先日新中3の女子の面談をしていましたが、実際に通える私立は本当に数えるくらいしかない。でもここで中学受験の感覚は持ち込めません。例えばみなさんが、えっと思うような数字になっているからです。中学受験で40台の偏差値はすぐ60台にはねあがる、学校も少ないから仕方がないですが。

だから近年高校受験はやはり公立高校受験が中心になっているように思います。湘ゼミエルフィーのスタッフと話をしていても、やはり公立中心の組み立てになるケースが多いようです。(もちろん、塾のカラーもあるでしょうが。)

公立高校も私はこれから少しずつ復活してくれるのではないかと思っています。日比谷もだいぶ難しくなってきました。県立、都立のトップ校が独自入試を始めており、この中学受験傾斜はどこかで修正が始まると思います。

行き過ぎればもどる、ではないでしょうか?

補欠

今年も何人か補欠の子がいます。

第一志望の補欠というのは、実にはがゆい思いがしますね。あと数点で届いたものを。あの問題さえできれば、そういうところはどうしてもあります。

実はうちの息子は第一志望が補欠でした。そして2月末まで待ちましたが、結局回ってきませんでした。本人としては同じ附属に行くのだからというのもあるにはあるのですが、しかし、第一志望に合格しなかった、あと数点でという思いは非常に悔しかったと思います。

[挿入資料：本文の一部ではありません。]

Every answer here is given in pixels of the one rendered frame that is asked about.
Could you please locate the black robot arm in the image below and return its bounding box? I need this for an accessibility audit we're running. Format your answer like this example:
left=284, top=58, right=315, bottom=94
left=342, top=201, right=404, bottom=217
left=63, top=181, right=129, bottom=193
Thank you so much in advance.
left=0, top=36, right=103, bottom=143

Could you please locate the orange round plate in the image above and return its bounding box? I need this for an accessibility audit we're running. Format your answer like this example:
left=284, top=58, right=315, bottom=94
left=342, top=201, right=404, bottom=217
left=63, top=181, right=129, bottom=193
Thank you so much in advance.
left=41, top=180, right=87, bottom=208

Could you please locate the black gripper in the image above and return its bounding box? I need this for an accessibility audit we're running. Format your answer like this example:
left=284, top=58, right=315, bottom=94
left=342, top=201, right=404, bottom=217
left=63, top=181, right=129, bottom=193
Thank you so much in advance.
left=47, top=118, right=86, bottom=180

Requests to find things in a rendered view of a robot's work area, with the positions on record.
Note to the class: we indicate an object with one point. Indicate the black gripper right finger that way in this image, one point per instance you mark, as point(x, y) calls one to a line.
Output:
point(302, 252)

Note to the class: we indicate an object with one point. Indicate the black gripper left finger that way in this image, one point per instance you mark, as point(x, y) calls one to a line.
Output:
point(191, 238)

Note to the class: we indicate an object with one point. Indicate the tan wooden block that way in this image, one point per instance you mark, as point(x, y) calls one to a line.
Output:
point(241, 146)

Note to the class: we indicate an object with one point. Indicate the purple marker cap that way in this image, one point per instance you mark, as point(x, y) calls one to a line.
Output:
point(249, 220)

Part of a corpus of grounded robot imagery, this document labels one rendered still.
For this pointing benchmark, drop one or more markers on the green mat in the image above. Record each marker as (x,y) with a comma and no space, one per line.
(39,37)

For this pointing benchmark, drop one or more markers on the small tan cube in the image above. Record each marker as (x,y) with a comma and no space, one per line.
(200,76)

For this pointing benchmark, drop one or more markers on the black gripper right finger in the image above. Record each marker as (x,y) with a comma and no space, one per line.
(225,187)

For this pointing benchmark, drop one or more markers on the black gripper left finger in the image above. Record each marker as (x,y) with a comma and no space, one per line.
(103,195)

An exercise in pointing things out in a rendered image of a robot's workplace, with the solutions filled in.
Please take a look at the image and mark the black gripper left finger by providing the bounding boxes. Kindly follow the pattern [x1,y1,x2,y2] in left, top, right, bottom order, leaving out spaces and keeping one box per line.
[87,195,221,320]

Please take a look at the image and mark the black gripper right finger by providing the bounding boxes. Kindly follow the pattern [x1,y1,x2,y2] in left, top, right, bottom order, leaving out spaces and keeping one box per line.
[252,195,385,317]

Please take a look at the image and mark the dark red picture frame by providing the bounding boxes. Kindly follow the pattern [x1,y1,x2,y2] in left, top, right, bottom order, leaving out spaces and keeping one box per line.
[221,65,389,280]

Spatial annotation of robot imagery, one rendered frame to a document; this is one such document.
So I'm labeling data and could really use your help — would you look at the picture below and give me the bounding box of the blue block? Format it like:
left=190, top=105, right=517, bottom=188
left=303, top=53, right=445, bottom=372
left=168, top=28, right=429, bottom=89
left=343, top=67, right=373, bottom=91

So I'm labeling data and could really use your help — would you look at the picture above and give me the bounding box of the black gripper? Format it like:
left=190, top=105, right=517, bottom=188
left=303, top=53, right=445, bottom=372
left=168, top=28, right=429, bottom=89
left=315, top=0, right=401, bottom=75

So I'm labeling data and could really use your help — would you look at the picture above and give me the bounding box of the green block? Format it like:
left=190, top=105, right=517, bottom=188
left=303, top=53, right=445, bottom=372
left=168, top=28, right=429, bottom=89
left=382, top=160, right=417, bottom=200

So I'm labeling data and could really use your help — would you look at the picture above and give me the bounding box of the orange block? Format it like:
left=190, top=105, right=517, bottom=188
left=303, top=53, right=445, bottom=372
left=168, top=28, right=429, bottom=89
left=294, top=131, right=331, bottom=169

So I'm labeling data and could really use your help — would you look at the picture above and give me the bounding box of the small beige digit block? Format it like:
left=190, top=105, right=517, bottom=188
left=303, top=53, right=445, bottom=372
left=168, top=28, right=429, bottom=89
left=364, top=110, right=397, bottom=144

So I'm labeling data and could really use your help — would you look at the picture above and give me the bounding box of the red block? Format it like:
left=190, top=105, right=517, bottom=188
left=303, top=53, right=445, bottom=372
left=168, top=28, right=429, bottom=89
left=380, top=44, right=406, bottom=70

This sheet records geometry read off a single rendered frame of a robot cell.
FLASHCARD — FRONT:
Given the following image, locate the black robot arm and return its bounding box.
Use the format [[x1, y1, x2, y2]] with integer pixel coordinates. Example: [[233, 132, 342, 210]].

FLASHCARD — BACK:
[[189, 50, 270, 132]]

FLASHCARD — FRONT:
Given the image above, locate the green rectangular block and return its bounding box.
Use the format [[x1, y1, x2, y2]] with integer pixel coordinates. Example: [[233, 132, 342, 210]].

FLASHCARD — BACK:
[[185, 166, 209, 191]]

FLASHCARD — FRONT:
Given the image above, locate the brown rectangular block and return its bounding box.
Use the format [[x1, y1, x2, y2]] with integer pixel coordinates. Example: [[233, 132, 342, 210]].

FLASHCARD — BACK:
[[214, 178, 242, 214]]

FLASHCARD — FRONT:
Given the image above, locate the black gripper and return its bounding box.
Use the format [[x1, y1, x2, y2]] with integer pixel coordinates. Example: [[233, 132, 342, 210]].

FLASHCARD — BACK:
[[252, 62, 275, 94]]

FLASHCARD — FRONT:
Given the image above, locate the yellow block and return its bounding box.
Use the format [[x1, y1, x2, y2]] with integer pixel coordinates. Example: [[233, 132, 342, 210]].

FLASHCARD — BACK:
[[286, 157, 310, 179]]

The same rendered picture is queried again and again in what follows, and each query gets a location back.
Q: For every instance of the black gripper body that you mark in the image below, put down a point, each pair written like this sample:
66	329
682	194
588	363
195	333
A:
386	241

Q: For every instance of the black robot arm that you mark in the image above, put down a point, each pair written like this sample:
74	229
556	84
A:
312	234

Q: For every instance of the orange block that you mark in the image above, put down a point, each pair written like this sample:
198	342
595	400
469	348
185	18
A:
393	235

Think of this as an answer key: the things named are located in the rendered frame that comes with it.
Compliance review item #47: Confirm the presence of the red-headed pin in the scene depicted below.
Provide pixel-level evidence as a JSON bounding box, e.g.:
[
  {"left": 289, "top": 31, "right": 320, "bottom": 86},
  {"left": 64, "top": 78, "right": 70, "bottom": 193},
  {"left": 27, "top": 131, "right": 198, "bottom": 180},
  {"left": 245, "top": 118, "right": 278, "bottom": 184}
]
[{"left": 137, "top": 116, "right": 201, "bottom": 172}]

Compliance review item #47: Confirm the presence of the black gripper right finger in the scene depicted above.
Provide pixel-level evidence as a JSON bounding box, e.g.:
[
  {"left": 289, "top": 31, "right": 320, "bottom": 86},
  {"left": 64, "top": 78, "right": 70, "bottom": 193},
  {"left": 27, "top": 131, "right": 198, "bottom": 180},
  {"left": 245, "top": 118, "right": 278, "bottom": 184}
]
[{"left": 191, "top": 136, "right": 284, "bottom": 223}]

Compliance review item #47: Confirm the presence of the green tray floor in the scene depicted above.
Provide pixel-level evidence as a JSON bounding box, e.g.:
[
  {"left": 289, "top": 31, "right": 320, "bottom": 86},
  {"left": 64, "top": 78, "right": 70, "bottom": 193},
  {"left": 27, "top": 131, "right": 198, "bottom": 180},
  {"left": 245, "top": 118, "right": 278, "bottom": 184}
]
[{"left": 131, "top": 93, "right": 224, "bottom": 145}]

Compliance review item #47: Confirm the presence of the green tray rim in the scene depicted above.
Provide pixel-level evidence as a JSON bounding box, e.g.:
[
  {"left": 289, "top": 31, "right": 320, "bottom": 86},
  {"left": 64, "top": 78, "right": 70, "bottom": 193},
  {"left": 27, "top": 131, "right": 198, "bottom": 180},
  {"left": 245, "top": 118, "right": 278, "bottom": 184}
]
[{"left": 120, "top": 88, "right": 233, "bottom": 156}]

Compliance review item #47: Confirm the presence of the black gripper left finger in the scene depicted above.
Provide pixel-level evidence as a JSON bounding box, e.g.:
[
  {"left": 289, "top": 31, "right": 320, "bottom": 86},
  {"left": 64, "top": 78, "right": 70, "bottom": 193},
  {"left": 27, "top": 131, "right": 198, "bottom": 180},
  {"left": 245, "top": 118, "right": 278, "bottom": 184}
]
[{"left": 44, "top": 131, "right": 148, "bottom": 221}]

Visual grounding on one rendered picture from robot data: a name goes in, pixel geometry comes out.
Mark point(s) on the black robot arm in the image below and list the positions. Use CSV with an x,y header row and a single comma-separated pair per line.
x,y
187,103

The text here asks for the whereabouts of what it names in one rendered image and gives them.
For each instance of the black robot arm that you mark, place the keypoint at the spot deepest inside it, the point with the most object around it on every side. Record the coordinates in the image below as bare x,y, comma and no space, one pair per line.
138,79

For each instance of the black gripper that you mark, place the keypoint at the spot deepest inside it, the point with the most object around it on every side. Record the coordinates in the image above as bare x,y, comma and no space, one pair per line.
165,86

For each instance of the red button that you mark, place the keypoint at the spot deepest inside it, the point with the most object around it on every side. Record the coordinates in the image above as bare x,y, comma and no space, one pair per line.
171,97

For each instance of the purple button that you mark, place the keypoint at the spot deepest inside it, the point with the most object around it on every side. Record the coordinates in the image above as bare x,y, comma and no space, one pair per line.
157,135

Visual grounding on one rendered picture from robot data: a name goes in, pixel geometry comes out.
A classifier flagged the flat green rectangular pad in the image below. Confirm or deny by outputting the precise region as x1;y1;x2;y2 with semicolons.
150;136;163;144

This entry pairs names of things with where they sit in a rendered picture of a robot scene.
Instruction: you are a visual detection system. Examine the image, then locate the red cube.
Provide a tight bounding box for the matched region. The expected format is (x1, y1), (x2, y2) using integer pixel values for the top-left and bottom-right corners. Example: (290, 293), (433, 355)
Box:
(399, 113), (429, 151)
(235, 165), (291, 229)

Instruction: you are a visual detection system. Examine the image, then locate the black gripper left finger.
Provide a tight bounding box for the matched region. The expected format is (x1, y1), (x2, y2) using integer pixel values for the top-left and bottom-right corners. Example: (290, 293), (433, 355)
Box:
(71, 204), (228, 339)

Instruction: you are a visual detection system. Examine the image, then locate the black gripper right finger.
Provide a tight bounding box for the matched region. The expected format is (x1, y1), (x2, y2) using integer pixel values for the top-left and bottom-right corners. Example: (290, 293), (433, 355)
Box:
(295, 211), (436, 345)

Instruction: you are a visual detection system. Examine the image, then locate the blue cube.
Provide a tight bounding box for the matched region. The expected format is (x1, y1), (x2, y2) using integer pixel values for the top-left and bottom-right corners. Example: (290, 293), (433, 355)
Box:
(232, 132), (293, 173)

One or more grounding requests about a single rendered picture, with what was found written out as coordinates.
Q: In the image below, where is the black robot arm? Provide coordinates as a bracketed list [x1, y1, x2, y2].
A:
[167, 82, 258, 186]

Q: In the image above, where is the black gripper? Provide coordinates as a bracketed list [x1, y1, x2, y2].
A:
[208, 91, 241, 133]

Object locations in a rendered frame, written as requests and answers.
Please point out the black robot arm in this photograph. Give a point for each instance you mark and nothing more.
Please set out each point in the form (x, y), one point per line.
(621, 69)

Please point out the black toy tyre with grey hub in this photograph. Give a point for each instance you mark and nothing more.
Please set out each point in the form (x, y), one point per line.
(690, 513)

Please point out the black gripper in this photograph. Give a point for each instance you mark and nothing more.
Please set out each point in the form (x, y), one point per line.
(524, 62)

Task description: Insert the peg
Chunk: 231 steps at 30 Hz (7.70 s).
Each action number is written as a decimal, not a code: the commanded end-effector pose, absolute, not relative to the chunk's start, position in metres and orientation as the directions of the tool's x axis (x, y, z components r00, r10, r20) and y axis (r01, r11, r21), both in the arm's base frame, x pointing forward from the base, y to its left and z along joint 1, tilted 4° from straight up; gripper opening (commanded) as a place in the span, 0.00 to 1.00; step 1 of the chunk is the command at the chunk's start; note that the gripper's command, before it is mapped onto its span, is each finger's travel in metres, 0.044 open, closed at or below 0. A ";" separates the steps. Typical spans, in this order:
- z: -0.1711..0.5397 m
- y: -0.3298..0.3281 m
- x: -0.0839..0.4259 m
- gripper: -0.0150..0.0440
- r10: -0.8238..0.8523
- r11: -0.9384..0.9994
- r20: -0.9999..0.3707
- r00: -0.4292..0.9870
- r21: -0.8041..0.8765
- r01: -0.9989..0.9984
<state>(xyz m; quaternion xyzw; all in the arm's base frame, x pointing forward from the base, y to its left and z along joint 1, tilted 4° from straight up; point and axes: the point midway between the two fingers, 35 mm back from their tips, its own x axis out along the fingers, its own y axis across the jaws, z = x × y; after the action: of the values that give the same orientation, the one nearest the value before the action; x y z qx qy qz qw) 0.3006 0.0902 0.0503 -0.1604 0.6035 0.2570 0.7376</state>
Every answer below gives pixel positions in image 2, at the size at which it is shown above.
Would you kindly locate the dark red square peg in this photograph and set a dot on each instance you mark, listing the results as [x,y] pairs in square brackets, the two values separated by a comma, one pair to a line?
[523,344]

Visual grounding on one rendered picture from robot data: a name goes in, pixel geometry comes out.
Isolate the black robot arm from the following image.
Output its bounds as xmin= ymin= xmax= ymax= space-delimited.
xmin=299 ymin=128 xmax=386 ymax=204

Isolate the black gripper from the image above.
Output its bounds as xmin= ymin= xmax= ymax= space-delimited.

ただこればっかりは、もう待つしかない。そして回ってこなかった場合を想定して次の動きにいくことが大事だろうと思います。

昨年は何番まで回った、とかそういう情報を聞いても、まあ、今年の場合はどうなるかわからないのです。今確実にできることをやった方がよさそうです。

ついでに言えば、たいていの学校の場合、補欠者には電話で繰り上がりを連絡しますが、つながるまで飛ばすことはありませんので、じっと電話の前で待つ必要はありません。

入試問題

今年の入試問題は受験者数が多かったために、難しくなってきたようです。これまでの学校のレベルに比べて高くなった、つまり傾向はそう大きく変わらないが、出す問題が難しい、計算問題が面倒だったり、知識が細かかったり。

難しくするには理由があって、やさしい問題だと差がつかないからです。みんなできてしまう、それだと誰がよりできるかということがわからない、だからレベルを上げた学校が増えたのでしょう。

実際に、今の入試問題は、かつてに比べると大分変わってきました。これは以前に指摘したことですが、社会は歴史、地理といったカテゴリーから現代社会についての知識や関心を求める問題が増えました。環境問題や温暖化、少子高齢化、今の日本や世界が直面する問題を出しています。

しかし、12歳の子どもたちに出題する問題として適当なのか?といえばそうではない。そういう問題があるという知識の整理だけで答えている子が多いのではないかと思います。

うがった見方をすると、大学受験の準備としてある程度まで知識を持っている子をとるんだという視点が見え隠れします。

もっと12歳の考える力、表現する力を根源的に試すような問題を本来なら出題してほしいと思うのです。覚えることばかりではなく。

私が出題者だったらこんな問題を出したいと思います。

「あなたの関心のある都道府県を1つあげ、その都道府県についてどういうことに関心があるのか、またそれはどうやれば調べられるかについて自分の考えを書きなさい。」

「岩手山 秋はふもとの三方の野に満つる虫を何と聴くらむ」
この短歌が歌う情景を1200字以上1600字以内で、物語の形で表しなさい。

採点は大変でしょうが、物語さえ読めばこの子の国語力はすぐわかるだろうなあと思いますが、きっと出ないだろうなあ。